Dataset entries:

########################################

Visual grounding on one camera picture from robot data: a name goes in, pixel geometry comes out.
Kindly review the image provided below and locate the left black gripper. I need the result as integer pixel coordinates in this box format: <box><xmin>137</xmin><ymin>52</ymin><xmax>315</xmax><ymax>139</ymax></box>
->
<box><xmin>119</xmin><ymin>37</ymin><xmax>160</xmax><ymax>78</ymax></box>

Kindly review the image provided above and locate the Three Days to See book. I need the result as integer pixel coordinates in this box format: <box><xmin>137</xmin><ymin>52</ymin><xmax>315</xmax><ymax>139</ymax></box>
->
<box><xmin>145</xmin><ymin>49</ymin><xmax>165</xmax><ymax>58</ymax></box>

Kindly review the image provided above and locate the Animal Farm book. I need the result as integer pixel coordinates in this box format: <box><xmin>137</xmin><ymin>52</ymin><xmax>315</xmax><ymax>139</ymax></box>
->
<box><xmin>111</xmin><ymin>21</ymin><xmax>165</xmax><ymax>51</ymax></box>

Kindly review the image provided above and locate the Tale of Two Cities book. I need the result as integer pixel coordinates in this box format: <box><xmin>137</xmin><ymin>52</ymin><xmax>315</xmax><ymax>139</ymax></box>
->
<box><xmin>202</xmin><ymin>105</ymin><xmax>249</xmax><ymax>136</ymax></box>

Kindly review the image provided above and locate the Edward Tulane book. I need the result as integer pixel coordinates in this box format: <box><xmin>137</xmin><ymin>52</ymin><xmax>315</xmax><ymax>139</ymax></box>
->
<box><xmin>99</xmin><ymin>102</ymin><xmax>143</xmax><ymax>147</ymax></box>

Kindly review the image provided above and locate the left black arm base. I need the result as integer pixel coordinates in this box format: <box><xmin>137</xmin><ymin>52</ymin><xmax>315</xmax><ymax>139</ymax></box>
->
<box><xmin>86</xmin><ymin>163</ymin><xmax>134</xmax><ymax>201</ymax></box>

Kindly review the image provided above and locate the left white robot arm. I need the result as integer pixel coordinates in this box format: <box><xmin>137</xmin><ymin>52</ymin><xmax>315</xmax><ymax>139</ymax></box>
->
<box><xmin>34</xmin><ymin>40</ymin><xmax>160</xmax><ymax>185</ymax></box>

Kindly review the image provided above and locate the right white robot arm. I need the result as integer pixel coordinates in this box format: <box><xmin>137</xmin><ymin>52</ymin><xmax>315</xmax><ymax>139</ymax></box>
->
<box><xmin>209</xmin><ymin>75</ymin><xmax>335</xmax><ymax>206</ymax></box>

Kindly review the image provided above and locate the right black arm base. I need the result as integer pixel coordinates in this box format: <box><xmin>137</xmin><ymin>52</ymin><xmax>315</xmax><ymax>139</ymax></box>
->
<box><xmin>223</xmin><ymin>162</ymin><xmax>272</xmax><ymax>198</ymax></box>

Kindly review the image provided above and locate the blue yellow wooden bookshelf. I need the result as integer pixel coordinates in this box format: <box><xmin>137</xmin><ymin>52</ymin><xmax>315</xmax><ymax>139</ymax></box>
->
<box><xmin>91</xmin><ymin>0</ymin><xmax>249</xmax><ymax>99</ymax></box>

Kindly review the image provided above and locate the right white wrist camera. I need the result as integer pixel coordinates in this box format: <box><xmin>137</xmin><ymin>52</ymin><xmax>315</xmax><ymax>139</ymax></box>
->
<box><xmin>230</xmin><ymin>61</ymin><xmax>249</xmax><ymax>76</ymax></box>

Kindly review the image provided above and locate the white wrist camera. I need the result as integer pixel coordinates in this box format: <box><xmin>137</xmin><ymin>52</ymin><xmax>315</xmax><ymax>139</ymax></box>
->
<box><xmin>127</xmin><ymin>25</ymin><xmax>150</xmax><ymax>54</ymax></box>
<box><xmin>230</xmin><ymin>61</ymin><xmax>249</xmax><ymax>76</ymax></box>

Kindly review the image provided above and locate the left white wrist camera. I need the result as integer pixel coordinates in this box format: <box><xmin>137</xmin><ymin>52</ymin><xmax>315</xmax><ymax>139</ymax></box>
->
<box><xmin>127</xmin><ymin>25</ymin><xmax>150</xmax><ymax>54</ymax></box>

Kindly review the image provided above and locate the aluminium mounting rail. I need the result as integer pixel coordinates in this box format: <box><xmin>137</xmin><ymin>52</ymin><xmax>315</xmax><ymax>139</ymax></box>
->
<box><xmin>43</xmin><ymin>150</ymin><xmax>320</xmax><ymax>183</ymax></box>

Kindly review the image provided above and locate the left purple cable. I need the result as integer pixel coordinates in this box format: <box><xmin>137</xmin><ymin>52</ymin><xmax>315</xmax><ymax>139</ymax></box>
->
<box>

########################################

◆ WHAT YOU NEED TO DO
Word for word, return all of the records.

◆ SOLUTION FOR THIS TASK
Visual grounding on one camera picture from robot data: a name goes in, pixel geometry comes out.
Kindly review the image provided below and locate the left black gripper. I need the result as integer pixel coordinates in this box format: <box><xmin>137</xmin><ymin>52</ymin><xmax>315</xmax><ymax>139</ymax></box>
->
<box><xmin>119</xmin><ymin>37</ymin><xmax>160</xmax><ymax>78</ymax></box>

Kindly review the image provided above and locate the Three Days to See book. I need the result as integer pixel coordinates in this box format: <box><xmin>137</xmin><ymin>52</ymin><xmax>315</xmax><ymax>139</ymax></box>
->
<box><xmin>145</xmin><ymin>49</ymin><xmax>165</xmax><ymax>58</ymax></box>

Kindly review the image provided above and locate the Animal Farm book. I need the result as integer pixel coordinates in this box format: <box><xmin>137</xmin><ymin>52</ymin><xmax>315</xmax><ymax>139</ymax></box>
->
<box><xmin>111</xmin><ymin>21</ymin><xmax>165</xmax><ymax>51</ymax></box>

Kindly review the image provided above and locate the Tale of Two Cities book. I need the result as integer pixel coordinates in this box format: <box><xmin>137</xmin><ymin>52</ymin><xmax>315</xmax><ymax>139</ymax></box>
->
<box><xmin>202</xmin><ymin>105</ymin><xmax>249</xmax><ymax>136</ymax></box>

Kindly review the image provided above and locate the Edward Tulane book. I need the result as integer pixel coordinates in this box format: <box><xmin>137</xmin><ymin>52</ymin><xmax>315</xmax><ymax>139</ymax></box>
->
<box><xmin>99</xmin><ymin>102</ymin><xmax>143</xmax><ymax>147</ymax></box>

Kindly review the image provided above and locate the left black arm base. I need the result as integer pixel coordinates in this box format: <box><xmin>137</xmin><ymin>52</ymin><xmax>315</xmax><ymax>139</ymax></box>
->
<box><xmin>86</xmin><ymin>163</ymin><xmax>134</xmax><ymax>201</ymax></box>

Kindly review the image provided above and locate the left white robot arm. I need the result as integer pixel coordinates in this box format: <box><xmin>137</xmin><ymin>52</ymin><xmax>315</xmax><ymax>139</ymax></box>
->
<box><xmin>34</xmin><ymin>40</ymin><xmax>160</xmax><ymax>185</ymax></box>

Kindly review the image provided above and locate the right white robot arm. I need the result as integer pixel coordinates in this box format: <box><xmin>137</xmin><ymin>52</ymin><xmax>315</xmax><ymax>139</ymax></box>
->
<box><xmin>209</xmin><ymin>75</ymin><xmax>335</xmax><ymax>206</ymax></box>

Kindly review the image provided above and locate the right black arm base. I need the result as integer pixel coordinates in this box format: <box><xmin>137</xmin><ymin>52</ymin><xmax>315</xmax><ymax>139</ymax></box>
->
<box><xmin>223</xmin><ymin>162</ymin><xmax>272</xmax><ymax>198</ymax></box>

Kindly review the image provided above and locate the blue yellow wooden bookshelf. I need the result as integer pixel coordinates in this box format: <box><xmin>137</xmin><ymin>52</ymin><xmax>315</xmax><ymax>139</ymax></box>
->
<box><xmin>91</xmin><ymin>0</ymin><xmax>249</xmax><ymax>99</ymax></box>

Kindly review the image provided above and locate the right white wrist camera. I need the result as integer pixel coordinates in this box format: <box><xmin>137</xmin><ymin>52</ymin><xmax>315</xmax><ymax>139</ymax></box>
->
<box><xmin>230</xmin><ymin>61</ymin><xmax>249</xmax><ymax>76</ymax></box>

Kindly review the image provided above and locate the white wrist camera. I need the result as integer pixel coordinates in this box format: <box><xmin>137</xmin><ymin>52</ymin><xmax>315</xmax><ymax>139</ymax></box>
->
<box><xmin>127</xmin><ymin>25</ymin><xmax>150</xmax><ymax>54</ymax></box>
<box><xmin>230</xmin><ymin>61</ymin><xmax>249</xmax><ymax>76</ymax></box>

Kindly review the image provided above and locate the left white wrist camera. I need the result as integer pixel coordinates in this box format: <box><xmin>137</xmin><ymin>52</ymin><xmax>315</xmax><ymax>139</ymax></box>
->
<box><xmin>127</xmin><ymin>25</ymin><xmax>150</xmax><ymax>54</ymax></box>

Kindly review the image provided above and locate the aluminium mounting rail. I need the result as integer pixel coordinates in this box format: <box><xmin>137</xmin><ymin>52</ymin><xmax>315</xmax><ymax>139</ymax></box>
->
<box><xmin>43</xmin><ymin>150</ymin><xmax>320</xmax><ymax>183</ymax></box>

Kindly review the image provided above and locate the left purple cable. I need the result as integer pixel coordinates in this box format: <box><xmin>137</xmin><ymin>52</ymin><xmax>315</xmax><ymax>139</ymax></box>
->
<box>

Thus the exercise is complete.